Ours also leads on real benchmarks (GPT-4): AR-LSAT 53.25%, FOLIO 86.27%, and Chinese LogiQA-V2 74.76%, all outperforming the strongest multi-agent baseline CortexDebate (51.08% / 84.80% / 74.13%). On the smaller Qwen2.5-7B, the sparse version also wins on most datasets.

Ablation Study¶

Configuration	ProntoQA	ProofWriter	LogiDeduct (GPT-4)
w/o Multi-agent Translation	99.40%	89.17%	90.00%
w/o SL Reasoning Debate	95.60%	79.33%	84.67%
w/o NL Reasoning Debate	99.20%	90.67%	94.00%
Ours	100.00%	92.00%	94.33%

Removing the SL reasoning debate caused the steepest decline, identifying the solver group as the primary driver of accuracy.

Key Findings¶

Sparse communication is more than cost-saving: The "w/ sparse" version significantly outperforms "w/o sparse" and CortexDebate (t-test p<0.05), indicating that pruning improves precision while reducing cost.
Solver execution rates peak at 2-3 debate rounds, suggesting a "sweet spot" for communication.
Multi-SL complementarity is a true source of gain: Performance improved incrementally from single FOL to SAT+FOL and then to the full SAT+FOL+LP configuration.

Highlights & Insights¶

Reformulating the choice between "SL Solver" and "LLM" into a collaborative debate and voting framework represents a clear paradigm shift in neuro-symbolic reasoning.
The use of confidence ratios and information gain for thresholding in sparse communication is intuitive and effective, directly addressing token overhead.
The inclusion of a theoretical accuracy lower bound aligns the design motivation (language heterogeneity) with quantifiable results.
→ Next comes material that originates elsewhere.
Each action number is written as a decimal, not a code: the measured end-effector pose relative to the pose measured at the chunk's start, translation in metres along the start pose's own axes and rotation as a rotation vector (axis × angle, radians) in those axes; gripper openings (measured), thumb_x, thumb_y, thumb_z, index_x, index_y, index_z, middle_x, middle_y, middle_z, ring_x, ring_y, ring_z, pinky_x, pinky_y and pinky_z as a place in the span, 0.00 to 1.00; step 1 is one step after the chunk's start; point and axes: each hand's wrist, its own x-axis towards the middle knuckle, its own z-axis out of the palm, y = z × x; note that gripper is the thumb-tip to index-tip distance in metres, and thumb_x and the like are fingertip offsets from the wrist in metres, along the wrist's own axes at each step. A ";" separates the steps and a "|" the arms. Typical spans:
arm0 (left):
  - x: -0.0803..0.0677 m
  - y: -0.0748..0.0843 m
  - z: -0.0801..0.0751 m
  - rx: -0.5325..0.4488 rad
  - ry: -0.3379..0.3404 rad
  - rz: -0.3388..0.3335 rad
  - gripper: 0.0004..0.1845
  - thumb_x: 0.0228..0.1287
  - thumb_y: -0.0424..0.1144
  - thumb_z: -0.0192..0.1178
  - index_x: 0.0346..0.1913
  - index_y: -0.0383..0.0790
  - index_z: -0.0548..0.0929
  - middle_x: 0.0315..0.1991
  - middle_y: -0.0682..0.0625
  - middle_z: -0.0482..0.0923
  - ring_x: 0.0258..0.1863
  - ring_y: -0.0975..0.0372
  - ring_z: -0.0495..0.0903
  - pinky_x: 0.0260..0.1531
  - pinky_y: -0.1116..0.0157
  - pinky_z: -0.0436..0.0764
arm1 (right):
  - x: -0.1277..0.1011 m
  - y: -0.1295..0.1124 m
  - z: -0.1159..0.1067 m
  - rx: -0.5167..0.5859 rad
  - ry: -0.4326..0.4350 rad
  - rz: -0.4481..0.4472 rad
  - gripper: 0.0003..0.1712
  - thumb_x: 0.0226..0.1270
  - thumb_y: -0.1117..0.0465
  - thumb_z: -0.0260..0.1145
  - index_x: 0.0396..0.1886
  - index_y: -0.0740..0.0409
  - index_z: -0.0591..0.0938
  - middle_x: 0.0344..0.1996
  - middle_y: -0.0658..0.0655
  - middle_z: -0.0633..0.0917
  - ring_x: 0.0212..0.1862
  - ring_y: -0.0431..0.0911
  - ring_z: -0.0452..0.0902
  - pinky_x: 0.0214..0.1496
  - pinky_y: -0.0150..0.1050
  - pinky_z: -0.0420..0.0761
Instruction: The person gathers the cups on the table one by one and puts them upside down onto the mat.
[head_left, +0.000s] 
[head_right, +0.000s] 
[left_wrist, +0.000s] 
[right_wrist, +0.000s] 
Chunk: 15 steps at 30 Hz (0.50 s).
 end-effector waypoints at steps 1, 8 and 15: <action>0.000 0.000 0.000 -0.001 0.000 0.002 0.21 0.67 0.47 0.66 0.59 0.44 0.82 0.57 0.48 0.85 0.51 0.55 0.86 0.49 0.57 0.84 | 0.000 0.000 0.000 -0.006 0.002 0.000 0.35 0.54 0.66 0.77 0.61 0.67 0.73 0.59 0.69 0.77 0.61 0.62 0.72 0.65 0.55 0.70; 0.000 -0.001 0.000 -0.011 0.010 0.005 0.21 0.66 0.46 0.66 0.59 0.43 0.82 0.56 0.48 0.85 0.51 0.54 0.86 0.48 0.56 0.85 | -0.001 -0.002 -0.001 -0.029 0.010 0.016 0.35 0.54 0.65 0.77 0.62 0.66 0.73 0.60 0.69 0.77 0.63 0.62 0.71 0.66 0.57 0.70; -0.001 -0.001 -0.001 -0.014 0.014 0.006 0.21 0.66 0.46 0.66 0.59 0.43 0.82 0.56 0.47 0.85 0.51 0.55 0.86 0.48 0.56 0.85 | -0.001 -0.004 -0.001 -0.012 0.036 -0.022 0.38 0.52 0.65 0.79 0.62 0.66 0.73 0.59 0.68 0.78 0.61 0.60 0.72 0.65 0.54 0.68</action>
Limitations & Future Work¶

Complexity: The pipeline involving three SLs, multi-round debates, and multiple solvers results in higher end-to-end latency and engineering complexity than single-agent models.
Scope: Logic types beyond the expressive capacity of LP/FOL/SAT (e.g., probabilistic, temporal, or modal reasoning) are not yet covered.
Calibration: The reliability of sparse gating depends on the LLM's accuracy in self-reporting confidence scores.
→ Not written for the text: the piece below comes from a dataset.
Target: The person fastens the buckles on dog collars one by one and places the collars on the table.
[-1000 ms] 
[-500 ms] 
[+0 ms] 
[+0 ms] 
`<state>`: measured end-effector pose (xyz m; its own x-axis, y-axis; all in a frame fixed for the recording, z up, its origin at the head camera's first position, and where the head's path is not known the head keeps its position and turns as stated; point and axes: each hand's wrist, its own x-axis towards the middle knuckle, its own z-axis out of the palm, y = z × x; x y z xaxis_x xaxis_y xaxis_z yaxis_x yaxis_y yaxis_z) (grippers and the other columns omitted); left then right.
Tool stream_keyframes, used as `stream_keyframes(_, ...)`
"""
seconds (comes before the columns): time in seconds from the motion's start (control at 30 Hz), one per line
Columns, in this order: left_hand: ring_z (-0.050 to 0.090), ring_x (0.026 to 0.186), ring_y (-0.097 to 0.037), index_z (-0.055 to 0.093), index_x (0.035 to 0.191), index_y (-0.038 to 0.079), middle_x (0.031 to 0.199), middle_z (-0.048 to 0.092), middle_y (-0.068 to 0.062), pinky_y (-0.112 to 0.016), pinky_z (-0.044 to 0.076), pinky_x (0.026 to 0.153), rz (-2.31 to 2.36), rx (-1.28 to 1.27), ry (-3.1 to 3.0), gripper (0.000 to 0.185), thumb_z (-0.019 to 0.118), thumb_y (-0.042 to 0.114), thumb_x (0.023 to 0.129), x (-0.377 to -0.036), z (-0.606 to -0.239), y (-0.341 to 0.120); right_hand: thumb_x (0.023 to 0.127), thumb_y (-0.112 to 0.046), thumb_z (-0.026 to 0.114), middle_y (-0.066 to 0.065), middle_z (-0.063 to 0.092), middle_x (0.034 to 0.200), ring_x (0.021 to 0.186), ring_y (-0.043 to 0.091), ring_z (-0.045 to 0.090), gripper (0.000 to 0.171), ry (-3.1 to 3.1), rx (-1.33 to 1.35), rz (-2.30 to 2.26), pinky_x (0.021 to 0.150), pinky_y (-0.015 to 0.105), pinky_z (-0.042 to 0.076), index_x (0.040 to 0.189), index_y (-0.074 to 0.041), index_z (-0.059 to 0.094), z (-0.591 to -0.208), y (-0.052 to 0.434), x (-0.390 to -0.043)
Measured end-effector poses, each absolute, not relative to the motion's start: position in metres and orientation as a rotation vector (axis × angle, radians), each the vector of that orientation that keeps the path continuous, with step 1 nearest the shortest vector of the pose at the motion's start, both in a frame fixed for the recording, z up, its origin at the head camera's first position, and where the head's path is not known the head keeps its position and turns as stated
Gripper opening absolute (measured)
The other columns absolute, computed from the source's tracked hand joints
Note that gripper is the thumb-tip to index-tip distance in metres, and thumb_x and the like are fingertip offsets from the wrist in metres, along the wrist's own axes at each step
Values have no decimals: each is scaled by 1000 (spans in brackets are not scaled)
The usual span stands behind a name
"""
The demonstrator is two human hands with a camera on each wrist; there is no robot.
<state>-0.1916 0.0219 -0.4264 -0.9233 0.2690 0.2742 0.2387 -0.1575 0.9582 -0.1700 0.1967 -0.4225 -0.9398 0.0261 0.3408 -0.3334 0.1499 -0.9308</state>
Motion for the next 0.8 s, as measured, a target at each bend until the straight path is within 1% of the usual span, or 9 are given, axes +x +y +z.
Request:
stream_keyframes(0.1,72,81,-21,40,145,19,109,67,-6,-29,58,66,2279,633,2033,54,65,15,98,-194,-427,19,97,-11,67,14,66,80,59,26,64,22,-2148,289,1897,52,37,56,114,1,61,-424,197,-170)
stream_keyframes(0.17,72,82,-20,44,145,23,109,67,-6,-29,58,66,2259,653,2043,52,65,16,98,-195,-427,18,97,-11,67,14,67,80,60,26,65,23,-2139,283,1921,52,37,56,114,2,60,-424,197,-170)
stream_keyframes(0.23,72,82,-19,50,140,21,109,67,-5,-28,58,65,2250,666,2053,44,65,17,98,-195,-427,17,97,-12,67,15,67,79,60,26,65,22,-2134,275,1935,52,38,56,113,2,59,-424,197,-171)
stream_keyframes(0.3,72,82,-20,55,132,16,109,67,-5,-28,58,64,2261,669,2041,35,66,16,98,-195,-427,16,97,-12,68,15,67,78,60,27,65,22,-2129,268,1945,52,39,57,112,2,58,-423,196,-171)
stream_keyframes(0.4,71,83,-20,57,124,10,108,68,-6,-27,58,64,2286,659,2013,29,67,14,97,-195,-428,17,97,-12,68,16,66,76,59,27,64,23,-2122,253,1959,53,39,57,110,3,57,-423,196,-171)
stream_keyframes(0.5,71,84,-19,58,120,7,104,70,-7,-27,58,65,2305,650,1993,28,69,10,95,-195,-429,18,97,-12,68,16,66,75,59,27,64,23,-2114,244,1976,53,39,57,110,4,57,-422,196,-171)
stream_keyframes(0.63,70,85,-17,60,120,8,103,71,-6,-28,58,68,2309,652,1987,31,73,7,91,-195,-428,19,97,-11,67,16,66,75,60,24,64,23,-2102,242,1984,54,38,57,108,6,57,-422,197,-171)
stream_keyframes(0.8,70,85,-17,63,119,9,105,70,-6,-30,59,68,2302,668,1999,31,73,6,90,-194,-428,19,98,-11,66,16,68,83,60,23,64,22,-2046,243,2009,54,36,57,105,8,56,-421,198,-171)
SL-based Solver Route: Methods like LINC, LogicLM, and SymbCoT focus on translation followed by execution. This work treats them as one faction in a broader debate.
NL Direct Reasoning: CoT and ToT provide robustness but suffer from hallucinations. Here, they compensate for solver brittle-ness.
Multi-Agent Debate: Unlike CortexDebate or SparseMAD which use NL-only or fixed topologies, this work introduces cross-modal (SL/NL) debate and adaptive sparse topologies.
Inspiration: When a task presents a conflict between "rigorous but brittle" and "robust but weak" paradigms, one should narrativize them into a shared space for debate and use information-gain-based gating for efficiency.

Rating¶

Novelty: ⭐⭐⭐⭐ First to integrate multi-SL translation and SL/NL heterogeneous debate with a clever sparse communication mechanism.
Experimental Thoroughness: ⭐⭐⭐⭐ Extensive testing across 6 benchmarks and 4 backbones with significance testing and detailed ablations.
Writing Quality: ⭐⭐⭐⭐ Logical flow from motivation to theory and experiment; clear visualizations.
Value: ⭐⭐⭐⭐ Improves accuracy while saving tokens; highly transferable to other "formal vs. natural language" reasoning tasks.